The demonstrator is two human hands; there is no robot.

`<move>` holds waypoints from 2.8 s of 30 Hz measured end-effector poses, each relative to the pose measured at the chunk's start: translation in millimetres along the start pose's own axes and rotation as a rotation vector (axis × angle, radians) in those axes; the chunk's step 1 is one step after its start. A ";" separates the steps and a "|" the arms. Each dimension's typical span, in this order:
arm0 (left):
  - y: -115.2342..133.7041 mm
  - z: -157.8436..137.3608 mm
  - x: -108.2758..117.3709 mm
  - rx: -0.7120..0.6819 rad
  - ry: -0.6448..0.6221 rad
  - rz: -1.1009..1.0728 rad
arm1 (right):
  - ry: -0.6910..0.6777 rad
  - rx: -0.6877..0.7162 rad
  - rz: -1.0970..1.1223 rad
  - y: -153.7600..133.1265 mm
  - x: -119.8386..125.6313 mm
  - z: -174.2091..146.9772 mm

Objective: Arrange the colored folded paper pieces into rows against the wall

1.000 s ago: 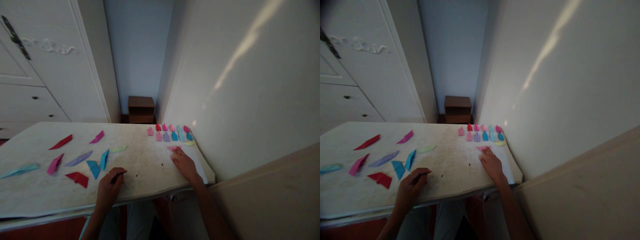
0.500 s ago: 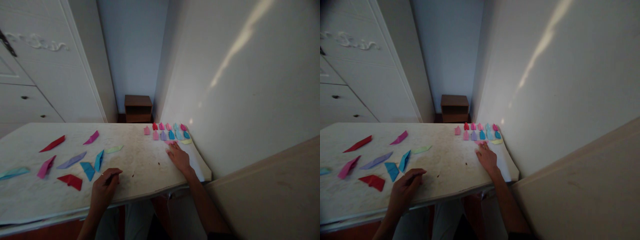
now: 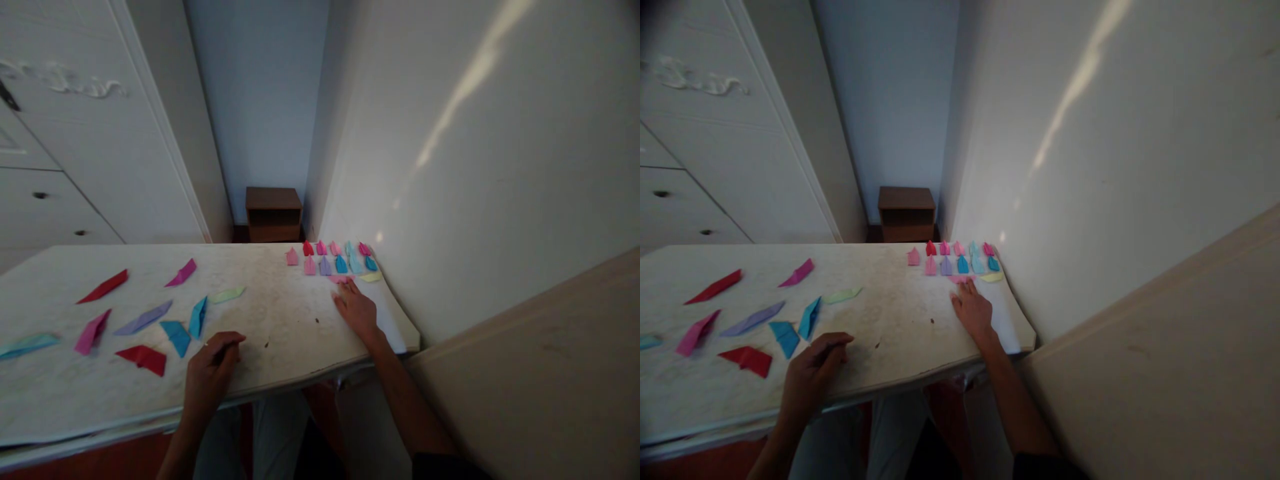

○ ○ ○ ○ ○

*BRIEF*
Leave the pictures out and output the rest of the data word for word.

*PROBLEM SOLUTION*
The demonstrator is two human hands; there is no robot.

`<move>` holds waypoints from 2.8 s of 30 Hz measured end-effector poses, each relative to the pose measured at the chunk's start: translation in millimetres along the start pose's own axes and rotation as a rotation vector (axis × angle, radians) in those axes; the chunk's step 1 is one step after its start. A ";" separates the steps and a "|" the arms. Each dimension's typical span, in this order:
arm0 (left):
  - y: -115.2342..133.7041 mm
  - z: -157.8436..137.3608 mm
  - x: -108.2758..117.3709 mm
  - rx: -0.7120..0.6819 rad
  - ry: -0.6448..0.6221 rad
  - rz: -1.1009..1.0728 rad
arm1 (right):
  - ry: -0.6910..0.6777 rad
  - rx: -0.6877..0.7162 rad
  - rz: -1.0970..1.1223 rad
  - y: -153.7600..133.1265 mm
  - x: -119.8386..125.6313 mm
  - z: -174.2091..146.9772 mm

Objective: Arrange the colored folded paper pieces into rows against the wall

1.000 s ago: 
0.500 s ago: 
now: 

The required answer is now complete.